### Your assignment
A verbatim repetition of the data below is requested, without images.

### Material provided
=== Begin Enclosure ===

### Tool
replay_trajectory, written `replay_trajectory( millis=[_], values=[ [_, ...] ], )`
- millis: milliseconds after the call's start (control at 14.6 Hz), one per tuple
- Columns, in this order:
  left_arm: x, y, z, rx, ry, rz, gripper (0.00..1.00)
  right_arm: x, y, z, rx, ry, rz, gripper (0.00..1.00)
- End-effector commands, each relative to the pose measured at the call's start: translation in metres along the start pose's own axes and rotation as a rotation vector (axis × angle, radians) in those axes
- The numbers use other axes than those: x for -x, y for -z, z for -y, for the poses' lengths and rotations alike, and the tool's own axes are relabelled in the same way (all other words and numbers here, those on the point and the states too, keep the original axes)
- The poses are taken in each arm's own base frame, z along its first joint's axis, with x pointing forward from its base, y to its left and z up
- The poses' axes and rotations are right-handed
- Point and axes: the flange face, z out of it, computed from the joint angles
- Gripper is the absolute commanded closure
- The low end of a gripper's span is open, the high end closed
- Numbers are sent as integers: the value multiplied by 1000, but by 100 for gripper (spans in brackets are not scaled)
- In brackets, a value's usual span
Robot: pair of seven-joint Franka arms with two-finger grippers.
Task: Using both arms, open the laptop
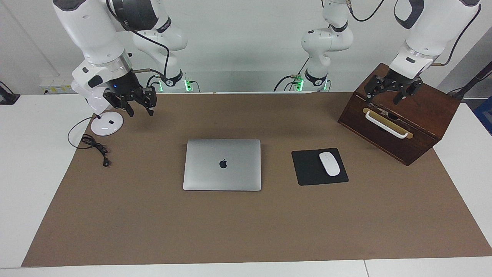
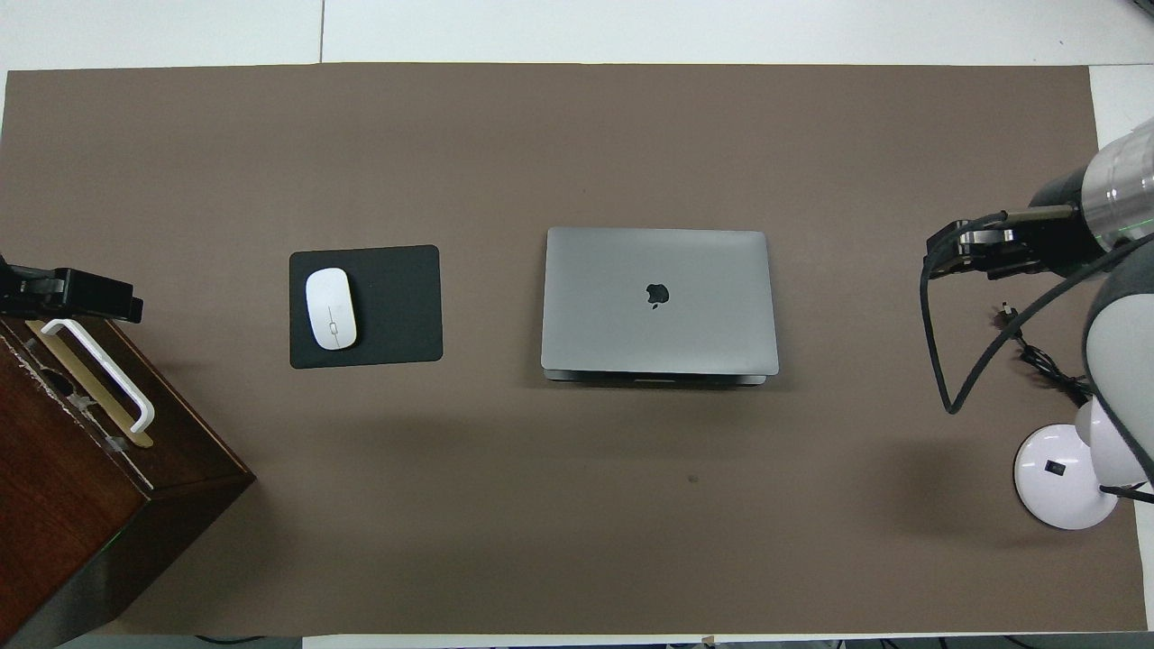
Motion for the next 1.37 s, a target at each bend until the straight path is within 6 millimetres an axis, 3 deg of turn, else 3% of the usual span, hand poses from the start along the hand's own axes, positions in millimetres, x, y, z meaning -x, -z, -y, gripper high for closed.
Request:
replay_trajectory(
  millis=[0,137,275,412,550,619,1306],
  values=[
    [-5,3,-1,9,-1,-11,0,0,-2,5,-51,-72,5,68],
    [-5,3,-3,9,-3,-14,0,3,-5,7,-74,-118,20,85],
    [-6,3,-5,9,-4,-17,0,7,-8,8,-72,-119,27,89],
    [-7,3,-5,8,-4,-24,29,13,-13,14,-70,-122,38,100],
    [-7,4,-5,8,2,-26,88,14,-16,21,-71,-109,43,100],
    [-7,5,-8,10,0,-26,100,14,-19,22,-71,-109,40,100],
    [-21,7,-12,16,-5,-141,100,17,-22,46,-146,-178,59,100]
  ],
)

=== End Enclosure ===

### Reply
### Tool
replay_trajectory, written `replay_trajectory( millis=[_], values=[ [_, ...] ], )`
- millis: milliseconds after the call's start (control at 14.6 Hz), one per tuple
- Columns, in this order:
  left_arm: x, y, z, rx, ry, rz, gripper (0.00..1.00)
  right_arm: x, y, z, rx, ry, rz, gripper (0.00..1.00)
- End-effector commands, each relative to the pose measured at the call's start: translation in metres along the start pose's own axes and rotation as a rotation vector (axis × angle, radians) in those axes
- The numbers use other axes than those: x for -x, y for -z, z for -y, for the poses' lengths and rotations alike, and the tool's own axes are relabelled in the same way (all other words and numbers here, those on the point and the states too, keep the original axes)
- The poses are taken in each arm's own base frame, z along its first joint's axis, with x pointing forward from its base, y to its left and z up
- The poses' axes and rotations are right-handed
- Point and axes: the flange face, z out of it, computed from the joint angles
- Gripper is the absolute commanded closure
- The low end of a gripper's span is open, the high end closed
- Numbers are sent as integers: the value multiplied by 1000, but by 100 for gripper (spans in brackets are not scaled)
- In brackets, a value's usual span
Robot: pair of seven-joint Franka arms with two-finger grippers.
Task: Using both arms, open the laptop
Motion for the next 1.37 s, a target at each bend until the straight path is within 6 millimetres an axis, 3 deg of turn, else 3% of the usual span, hand poses from the start along the hand's own axes, positions in millimetres, x, y, z meaning -x, -z, -y, gripper high for closed.
Request:
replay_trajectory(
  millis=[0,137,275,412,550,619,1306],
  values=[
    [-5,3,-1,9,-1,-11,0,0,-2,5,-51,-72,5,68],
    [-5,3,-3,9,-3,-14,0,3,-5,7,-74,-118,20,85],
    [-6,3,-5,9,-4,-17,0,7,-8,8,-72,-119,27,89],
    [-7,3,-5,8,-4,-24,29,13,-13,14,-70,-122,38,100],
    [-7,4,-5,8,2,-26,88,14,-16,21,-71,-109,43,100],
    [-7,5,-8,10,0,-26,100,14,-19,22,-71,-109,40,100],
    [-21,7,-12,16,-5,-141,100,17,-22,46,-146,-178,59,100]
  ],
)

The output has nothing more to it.